# Prompt:
The answer must be every line of the records in which the string "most" appears.

BEGIN Records for this exercise

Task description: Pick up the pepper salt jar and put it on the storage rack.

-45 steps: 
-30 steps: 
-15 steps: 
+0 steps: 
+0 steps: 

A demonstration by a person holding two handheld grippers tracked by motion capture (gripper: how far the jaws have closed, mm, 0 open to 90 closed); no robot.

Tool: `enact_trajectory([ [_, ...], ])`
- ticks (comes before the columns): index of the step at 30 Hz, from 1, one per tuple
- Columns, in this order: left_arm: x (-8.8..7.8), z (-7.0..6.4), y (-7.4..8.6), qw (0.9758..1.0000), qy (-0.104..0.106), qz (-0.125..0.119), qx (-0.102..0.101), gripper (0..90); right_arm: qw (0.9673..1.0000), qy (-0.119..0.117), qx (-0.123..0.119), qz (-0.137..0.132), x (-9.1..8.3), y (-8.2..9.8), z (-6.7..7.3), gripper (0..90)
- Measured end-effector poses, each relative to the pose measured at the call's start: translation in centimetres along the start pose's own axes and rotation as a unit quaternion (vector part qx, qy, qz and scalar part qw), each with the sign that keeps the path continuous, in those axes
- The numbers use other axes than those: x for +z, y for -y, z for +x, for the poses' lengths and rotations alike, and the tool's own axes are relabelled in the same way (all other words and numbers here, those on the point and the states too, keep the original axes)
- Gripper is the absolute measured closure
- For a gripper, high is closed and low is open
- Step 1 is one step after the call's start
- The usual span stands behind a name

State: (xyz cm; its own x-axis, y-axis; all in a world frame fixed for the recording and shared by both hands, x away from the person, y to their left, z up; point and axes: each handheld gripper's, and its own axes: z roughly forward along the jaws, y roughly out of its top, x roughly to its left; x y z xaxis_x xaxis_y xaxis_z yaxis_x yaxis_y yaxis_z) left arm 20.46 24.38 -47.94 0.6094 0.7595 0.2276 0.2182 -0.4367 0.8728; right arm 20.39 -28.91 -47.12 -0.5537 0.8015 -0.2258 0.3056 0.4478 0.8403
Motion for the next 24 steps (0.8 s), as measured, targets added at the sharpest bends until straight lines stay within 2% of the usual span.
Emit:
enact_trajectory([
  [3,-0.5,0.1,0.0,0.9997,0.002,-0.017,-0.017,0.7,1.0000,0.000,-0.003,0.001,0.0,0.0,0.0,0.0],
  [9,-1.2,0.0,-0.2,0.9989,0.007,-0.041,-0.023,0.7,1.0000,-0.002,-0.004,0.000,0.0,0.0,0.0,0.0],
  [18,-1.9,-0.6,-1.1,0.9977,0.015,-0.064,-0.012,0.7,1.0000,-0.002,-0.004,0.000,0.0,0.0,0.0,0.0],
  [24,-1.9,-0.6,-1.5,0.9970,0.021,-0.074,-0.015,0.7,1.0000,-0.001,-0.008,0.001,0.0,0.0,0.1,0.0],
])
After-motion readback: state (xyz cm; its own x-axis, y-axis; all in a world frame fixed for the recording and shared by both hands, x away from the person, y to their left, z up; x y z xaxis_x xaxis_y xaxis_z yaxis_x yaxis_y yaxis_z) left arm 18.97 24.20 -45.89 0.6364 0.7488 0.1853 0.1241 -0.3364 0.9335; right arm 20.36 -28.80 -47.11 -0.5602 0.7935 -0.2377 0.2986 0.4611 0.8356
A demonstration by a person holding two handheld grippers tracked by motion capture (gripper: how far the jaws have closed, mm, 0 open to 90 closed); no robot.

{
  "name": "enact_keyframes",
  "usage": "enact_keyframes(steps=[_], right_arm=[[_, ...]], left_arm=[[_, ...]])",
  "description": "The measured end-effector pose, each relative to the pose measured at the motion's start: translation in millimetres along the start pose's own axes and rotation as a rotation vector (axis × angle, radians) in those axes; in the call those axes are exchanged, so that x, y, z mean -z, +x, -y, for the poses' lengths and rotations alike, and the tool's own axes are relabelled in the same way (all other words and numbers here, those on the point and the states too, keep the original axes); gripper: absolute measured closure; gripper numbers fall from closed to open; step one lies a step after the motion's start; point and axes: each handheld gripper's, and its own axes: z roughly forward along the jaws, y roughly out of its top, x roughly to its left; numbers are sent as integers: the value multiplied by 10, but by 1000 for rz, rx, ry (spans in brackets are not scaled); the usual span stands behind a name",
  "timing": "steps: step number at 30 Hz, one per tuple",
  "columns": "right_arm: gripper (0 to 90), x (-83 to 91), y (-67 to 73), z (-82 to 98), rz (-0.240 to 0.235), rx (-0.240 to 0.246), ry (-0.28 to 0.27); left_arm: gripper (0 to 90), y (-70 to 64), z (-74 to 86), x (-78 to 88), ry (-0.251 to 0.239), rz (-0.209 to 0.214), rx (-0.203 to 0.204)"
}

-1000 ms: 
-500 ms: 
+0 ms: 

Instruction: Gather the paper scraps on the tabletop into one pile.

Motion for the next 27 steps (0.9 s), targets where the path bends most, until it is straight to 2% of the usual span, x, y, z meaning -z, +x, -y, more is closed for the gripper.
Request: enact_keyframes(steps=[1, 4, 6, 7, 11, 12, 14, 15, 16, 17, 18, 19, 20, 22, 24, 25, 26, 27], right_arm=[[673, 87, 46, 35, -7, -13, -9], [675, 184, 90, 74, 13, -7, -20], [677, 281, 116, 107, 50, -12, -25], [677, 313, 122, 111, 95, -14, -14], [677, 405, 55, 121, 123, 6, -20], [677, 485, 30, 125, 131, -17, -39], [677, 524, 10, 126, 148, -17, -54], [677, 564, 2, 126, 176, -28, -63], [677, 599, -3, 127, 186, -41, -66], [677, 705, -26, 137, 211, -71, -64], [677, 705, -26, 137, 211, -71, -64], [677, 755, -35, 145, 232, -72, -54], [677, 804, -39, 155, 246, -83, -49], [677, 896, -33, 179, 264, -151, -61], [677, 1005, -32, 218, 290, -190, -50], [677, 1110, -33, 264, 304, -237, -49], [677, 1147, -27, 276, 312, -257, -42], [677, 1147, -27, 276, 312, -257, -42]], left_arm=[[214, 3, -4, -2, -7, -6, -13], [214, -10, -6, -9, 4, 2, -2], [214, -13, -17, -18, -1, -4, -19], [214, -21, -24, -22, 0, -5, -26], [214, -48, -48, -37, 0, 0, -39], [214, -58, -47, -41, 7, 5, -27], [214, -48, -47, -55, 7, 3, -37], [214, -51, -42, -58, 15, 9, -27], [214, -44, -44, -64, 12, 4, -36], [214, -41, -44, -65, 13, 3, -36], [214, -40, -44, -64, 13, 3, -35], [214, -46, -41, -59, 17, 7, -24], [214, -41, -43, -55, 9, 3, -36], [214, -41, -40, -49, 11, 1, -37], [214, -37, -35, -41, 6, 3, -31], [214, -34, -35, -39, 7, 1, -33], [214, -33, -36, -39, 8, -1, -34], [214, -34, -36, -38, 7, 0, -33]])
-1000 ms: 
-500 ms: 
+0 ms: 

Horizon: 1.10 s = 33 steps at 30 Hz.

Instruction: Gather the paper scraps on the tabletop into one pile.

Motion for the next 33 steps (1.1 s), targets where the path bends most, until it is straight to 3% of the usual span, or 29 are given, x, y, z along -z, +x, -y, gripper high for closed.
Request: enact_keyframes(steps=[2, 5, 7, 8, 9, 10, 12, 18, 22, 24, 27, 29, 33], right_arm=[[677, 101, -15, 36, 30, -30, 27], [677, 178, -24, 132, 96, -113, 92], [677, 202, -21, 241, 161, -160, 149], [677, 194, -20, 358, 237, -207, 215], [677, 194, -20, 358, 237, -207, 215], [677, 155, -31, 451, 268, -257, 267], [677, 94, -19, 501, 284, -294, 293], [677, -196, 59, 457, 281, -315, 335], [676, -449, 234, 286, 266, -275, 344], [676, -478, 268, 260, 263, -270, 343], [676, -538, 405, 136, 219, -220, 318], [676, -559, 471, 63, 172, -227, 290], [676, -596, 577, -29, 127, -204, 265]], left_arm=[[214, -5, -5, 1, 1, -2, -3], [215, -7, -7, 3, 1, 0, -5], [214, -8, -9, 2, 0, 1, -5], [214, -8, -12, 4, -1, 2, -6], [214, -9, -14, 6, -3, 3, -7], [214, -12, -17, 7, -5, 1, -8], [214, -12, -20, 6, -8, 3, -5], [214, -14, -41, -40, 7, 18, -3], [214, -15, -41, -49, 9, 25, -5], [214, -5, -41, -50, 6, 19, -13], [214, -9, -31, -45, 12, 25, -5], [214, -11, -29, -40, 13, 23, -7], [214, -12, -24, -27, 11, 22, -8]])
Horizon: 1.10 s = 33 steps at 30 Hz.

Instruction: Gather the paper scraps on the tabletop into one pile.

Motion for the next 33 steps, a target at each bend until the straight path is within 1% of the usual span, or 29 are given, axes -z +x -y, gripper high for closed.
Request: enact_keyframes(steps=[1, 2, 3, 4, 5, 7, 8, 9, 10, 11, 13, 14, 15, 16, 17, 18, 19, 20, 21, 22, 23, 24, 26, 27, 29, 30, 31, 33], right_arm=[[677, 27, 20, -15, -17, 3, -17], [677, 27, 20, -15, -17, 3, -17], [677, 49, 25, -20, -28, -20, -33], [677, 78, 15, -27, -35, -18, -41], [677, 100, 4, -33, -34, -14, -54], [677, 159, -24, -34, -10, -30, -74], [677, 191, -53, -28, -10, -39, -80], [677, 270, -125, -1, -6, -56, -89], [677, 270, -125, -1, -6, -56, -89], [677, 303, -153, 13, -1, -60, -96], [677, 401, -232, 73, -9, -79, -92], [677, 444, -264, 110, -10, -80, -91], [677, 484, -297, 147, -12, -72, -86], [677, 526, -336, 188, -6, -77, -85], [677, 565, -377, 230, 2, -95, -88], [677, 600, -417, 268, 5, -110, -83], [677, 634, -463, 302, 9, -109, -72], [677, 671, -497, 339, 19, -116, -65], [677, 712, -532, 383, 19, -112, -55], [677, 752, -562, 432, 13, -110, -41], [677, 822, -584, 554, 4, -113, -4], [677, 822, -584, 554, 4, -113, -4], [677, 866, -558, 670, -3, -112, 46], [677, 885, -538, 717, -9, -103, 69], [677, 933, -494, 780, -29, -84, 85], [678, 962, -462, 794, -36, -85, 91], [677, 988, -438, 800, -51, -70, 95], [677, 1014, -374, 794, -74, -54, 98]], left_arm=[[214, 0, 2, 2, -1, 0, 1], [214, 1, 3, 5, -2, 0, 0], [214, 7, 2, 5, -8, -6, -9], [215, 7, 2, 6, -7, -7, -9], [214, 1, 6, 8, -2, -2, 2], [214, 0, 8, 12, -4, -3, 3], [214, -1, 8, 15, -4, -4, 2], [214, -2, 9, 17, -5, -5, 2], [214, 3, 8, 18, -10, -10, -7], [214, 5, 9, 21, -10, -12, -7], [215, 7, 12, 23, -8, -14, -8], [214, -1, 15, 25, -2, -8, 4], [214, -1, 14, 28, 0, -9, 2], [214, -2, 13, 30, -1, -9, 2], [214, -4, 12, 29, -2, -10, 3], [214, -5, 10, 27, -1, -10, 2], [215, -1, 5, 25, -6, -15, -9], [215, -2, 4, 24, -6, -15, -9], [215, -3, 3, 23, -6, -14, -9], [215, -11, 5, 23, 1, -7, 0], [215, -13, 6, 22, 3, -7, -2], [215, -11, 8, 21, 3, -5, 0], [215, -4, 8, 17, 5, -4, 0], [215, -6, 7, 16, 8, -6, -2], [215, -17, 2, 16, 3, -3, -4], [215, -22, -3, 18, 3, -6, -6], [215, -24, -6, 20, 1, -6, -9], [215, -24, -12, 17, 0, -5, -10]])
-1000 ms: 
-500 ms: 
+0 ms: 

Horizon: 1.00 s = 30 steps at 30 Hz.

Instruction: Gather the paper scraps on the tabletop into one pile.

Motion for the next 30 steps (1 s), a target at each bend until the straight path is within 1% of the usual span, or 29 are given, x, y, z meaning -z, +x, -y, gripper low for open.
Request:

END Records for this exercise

# Reply to the task:
Motion for the next 27 steps (0.9 s), targets where the path bends most, until it is straight to 2% of the usual span, x, y, z meaning -z, +x, -y, more is closed for the gripper.
Motion for the next 33 steps (1.1 s), targets where the path bends most, until it is straight to 3% of the usual span, or 29 are given, x, y, z along -z, +x, -y, gripper high for closed.

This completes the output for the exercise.